### Varun_Shah's blog

By Varun_Shah, history, 3 years ago, I found the following problem very interesting on a recent Hackerrank contest, I don't get the intuition for what the editorialist states.It would indeed be very helpful if someone helps me understand it.

What I got is as follows:

(Note:dp[x...y] means dp[x] + dp[x+1] ... + dp[y])

for number of ways of reaching a solution from either string a or string b, the recurrence may go as follows

dp[i][j][k] = summation of dp[i-1][j-1][k][0...2];

dp[i][j][k] = (if a[i] equals c[k] then summation of dp[i-1][j][k-1][0...2] else 0) + dp[i-1][j][k][0...2];

dp[i][j][k] = (if b[j] equals c[k] then summation of dp[i][j-1][k-1][0...2] else 0) + dp[i][j-1][k][0...2];

Here, dp[i][j][k][x] means number of ways of forming c[0...k] from a[0...i] or from b[0...j] or both.

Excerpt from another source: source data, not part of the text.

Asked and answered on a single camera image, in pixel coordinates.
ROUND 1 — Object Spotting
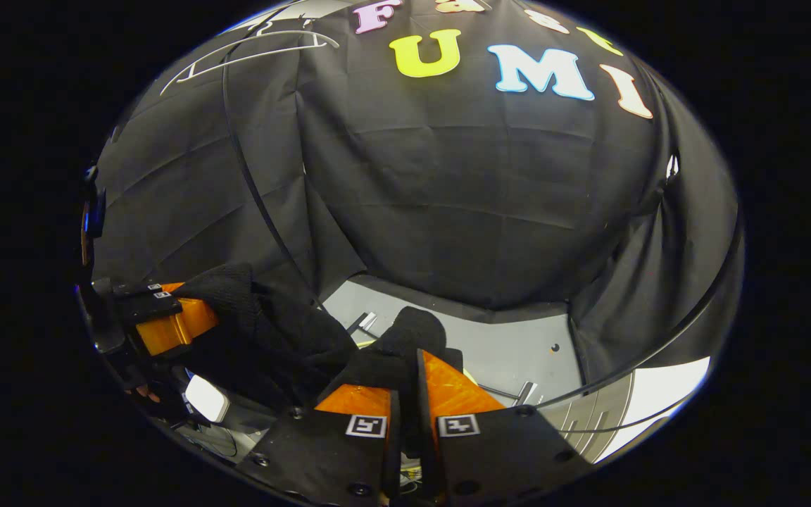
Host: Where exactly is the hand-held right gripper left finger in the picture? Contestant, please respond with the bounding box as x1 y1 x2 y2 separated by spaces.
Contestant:
235 384 403 507

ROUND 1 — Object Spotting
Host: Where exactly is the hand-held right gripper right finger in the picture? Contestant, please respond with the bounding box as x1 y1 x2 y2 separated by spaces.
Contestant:
415 348 594 507

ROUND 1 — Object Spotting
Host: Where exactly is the white paper garment tag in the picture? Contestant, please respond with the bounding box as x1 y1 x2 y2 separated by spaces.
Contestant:
184 373 232 425

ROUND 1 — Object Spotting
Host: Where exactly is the black garment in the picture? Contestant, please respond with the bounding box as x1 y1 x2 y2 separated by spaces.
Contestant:
172 262 464 423

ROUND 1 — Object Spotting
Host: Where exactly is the black metal clothes rack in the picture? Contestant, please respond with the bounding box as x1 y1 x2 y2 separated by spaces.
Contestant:
221 21 743 411

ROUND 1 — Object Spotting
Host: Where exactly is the black backdrop cloth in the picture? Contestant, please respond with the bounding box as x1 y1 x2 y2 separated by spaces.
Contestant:
296 0 670 312
92 42 367 303
571 67 743 384

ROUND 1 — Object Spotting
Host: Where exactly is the white wire clothes hanger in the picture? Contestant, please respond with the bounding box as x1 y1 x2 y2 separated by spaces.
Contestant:
240 11 318 39
159 30 341 96

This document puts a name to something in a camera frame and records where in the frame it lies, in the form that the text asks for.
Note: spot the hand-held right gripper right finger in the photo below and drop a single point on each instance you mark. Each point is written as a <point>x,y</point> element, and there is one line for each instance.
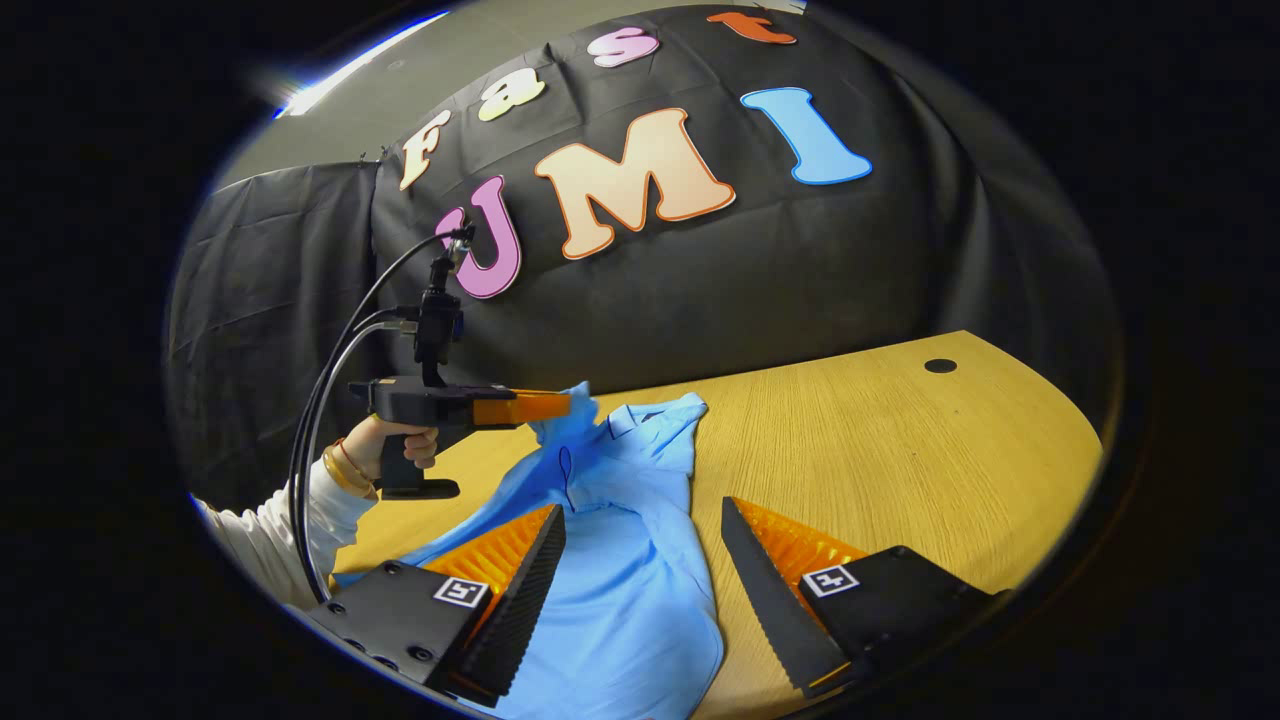
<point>770,600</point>

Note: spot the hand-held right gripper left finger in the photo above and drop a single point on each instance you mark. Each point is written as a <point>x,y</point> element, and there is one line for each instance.
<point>515,610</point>

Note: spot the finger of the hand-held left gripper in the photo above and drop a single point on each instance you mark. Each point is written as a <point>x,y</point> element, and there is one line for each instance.
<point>530,407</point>

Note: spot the light blue T-shirt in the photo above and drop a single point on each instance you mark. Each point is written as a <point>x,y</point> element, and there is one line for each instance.
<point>625,580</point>

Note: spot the black backdrop cloth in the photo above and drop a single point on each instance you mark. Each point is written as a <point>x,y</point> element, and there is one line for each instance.
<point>800,270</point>

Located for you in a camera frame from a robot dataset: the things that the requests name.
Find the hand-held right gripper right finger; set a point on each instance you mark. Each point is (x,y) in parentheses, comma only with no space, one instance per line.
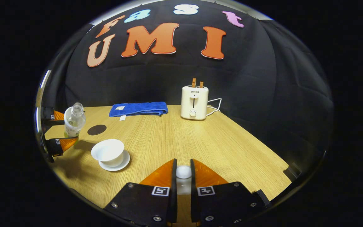
(219,201)

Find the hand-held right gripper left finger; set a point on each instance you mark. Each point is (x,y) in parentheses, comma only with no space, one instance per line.
(156,205)

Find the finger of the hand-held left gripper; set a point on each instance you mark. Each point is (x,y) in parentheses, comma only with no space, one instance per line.
(62,144)
(50,116)

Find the clear plastic water bottle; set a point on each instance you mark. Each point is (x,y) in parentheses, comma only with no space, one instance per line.
(73,121)

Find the dark round coaster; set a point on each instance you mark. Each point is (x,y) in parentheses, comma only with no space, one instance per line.
(96,129)

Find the white teacup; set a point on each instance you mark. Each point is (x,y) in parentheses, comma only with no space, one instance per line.
(107,153)

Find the white saucer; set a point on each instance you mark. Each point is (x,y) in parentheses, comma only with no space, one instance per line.
(121,164)

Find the blue towel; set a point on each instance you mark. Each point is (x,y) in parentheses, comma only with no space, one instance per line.
(139,108)

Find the cream toaster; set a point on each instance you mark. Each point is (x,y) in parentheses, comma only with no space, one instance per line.
(194,104)

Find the black table bracket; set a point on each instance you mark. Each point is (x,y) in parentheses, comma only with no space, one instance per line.
(263,198)
(292,171)

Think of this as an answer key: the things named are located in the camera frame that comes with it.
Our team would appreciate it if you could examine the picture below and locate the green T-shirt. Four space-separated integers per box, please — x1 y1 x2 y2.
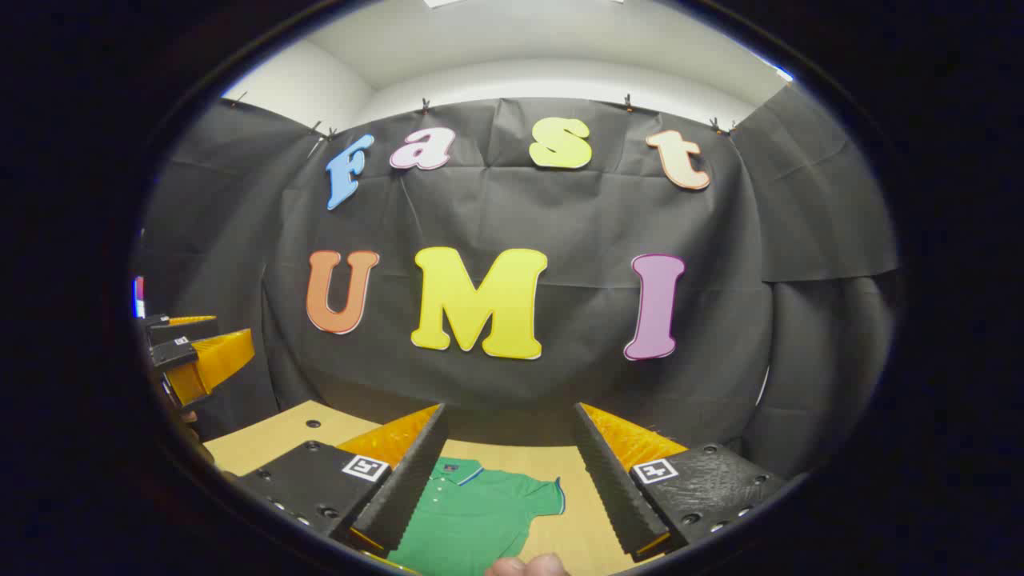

where x = 0 if we neglect last character of both a and b

x = 1 if we consider last character of a and not b

x = 2 if we consider last character of b and not a

Please correct me if I am wrong.Thanks in advance for the help.  Comments (10)
 » Auto comment: topic has been updated by Varun_Shah (previous revision, new revision, compare).
 » Auto comment: topic has been updated by Varun_Shah (previous revision, new revision, compare).
 » 3 years ago, # | ← Rev. 3 →   I didn't read the editorial, but I thought of explaining what I did (it seems to be simpler than editorial). Maybe someone will find it useful. We will use two 2D arrays dp and dpdp is old data, and dp is the data of current character, which will be updated.We start from the first character of string c, and traverse to the end. Counting is 1-indexed. a and b are empty.In the kth iteration,dp[i][j] = number of ways of having character a[i] as last character chosen in a, character b[j] as last character chosen in b and arranged to form c[1..(k-1)].Clearly, the base case is dp = 1 (1 way to satisfy empty string c using nothing from a and nothing from b).In each iteration, we have 2 cases. Case 1: The current character will be taken care of by a character chosen from string a.We go through all characters in string a, and for those characters where a[y] = c[k], where k is the iteration number, we update dp[y][j] for all j like so: for (int x = 0; x < y; x++) { dp[y][j] += dp[x][j]; } I wrote that for loop to just to represent what I meant. A running sum must be used instead to get rid of this O(|a|) extra time. The reason for us doing this is — We have some solutions for c[1..(k-1)] with x as last char in a, j as last char in b. We are using yth character from a in this iteration, so we add all possible solutions that can be extended to this iteration.Case 2: The current character will be taken care of by a character chosen from string b.We do the same thing as Case 1 — fixing position in string a instead of b. At the end of each iteration, we need to copy new values into old.After all iterations, the ans will be sum of dp[i][j] for all 1 <= i <= |a|, 1 <= j <= |b|
•  » » So you mean to say that for ith character match of c, first we need to fill dp which stores answer of matching only i characters then update dp based on dp...do this for c.length() iterations...Correct me if I am wrong.
•  » » » No. I meant that if we are processing the ith character of string c, then dp will have the solution for the substring c[1..(i-1)]. We will use this information to find the answer for the substring c[1..i]. We store this in dp and then copy it back to dp. (We use dp as a temporary array, as we need values in dp till the end of the current iteration).
•  » » To update dp1:For every k from 1 to c.size(), for all possible lengths of a & b, we find if(a[i] == c[k]) and then in the same way if(b[j] == c[k]). If condition holds true, we again iterate over entire respective string's array...Won't that exceed the TL as it becomes O(n^4)?
•  » » » We do |c| iterations.In each iteration:In case 1, we will iterate over all possible positions for string b, and then for each of them, we will iterate over all possible positions for string a — O(|b|*|a|).In case 2, we will iterate over all possible positions for string a, and then for each of them, we will iterate over all possible positions for string b — O(|a|*|b|).Copying dp to dp — O(|a|*|b|).Overall complexity — O(|c|*|a|*|b|).Here's my submission for ref. — https://paste.ubuntu.com/p/k66BGsM7rQ/
•  » » » » Okay got it...except for how does it take care for atleast 1 character from both string?
•  » » » » » "After all iterations, the ans will be sum of dp[i][j] for all 1 <= i <= |a|, 1 <= j <= |b|".The conditions i >= 1 and j >= 1 take care of atleast 1 character from both strings. (i/j = 0 implies no character from a/b)
 » Hey I know its been 3 years, but I am trying to understand the problem now but still can't understand the editorial. Why do we need the 4th state?